# [Your objective]
Your task is to find every line of the listing that includes "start" and copy it.

# [Available data]

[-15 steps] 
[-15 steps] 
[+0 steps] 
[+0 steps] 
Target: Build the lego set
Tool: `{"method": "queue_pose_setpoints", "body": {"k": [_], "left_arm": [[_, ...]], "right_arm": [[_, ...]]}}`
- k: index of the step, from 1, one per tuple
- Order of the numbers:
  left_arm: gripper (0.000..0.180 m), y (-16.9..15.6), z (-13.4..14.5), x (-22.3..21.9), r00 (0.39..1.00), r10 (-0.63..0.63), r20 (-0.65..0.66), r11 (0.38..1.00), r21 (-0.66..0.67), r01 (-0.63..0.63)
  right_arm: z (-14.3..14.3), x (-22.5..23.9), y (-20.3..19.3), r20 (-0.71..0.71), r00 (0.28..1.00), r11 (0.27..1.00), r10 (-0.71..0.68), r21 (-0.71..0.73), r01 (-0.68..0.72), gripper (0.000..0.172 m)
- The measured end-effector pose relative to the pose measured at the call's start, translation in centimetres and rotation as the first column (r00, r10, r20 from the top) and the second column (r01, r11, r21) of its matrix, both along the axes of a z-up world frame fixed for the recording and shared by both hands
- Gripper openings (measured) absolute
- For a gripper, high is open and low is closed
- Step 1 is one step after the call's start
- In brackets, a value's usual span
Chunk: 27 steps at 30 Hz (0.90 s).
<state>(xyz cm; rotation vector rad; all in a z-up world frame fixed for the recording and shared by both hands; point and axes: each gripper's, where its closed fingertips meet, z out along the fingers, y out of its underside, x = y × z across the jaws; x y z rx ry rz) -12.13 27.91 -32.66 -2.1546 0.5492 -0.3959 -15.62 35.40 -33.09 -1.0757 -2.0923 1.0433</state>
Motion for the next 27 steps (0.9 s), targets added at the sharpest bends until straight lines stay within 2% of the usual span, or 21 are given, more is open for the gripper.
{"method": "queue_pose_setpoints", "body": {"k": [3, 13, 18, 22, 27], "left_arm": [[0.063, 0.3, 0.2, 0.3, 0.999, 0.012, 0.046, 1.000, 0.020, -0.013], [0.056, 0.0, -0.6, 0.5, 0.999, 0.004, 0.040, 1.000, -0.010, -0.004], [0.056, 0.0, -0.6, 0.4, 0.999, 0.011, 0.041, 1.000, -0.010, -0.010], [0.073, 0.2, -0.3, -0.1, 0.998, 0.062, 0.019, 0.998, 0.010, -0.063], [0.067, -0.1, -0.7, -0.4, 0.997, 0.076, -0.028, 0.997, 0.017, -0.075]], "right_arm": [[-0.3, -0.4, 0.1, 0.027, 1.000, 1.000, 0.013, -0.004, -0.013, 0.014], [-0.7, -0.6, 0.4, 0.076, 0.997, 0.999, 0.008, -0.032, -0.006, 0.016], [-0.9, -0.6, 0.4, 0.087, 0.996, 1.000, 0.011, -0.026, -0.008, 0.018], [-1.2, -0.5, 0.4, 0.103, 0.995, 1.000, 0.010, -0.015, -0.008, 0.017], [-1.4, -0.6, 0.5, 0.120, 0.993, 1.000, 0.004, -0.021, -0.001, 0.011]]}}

# [Result]
- The measured end-effector pose relative to the pose measured at the call's start, translation in centimetres and rotation as the first column (r00, r10, r20 from the top) and the second column (r01, r11, r21) of its matrix, both along the axes of a z-up world frame fixed for the recording and shared by both hands
- Step 1 is one step after the call's start

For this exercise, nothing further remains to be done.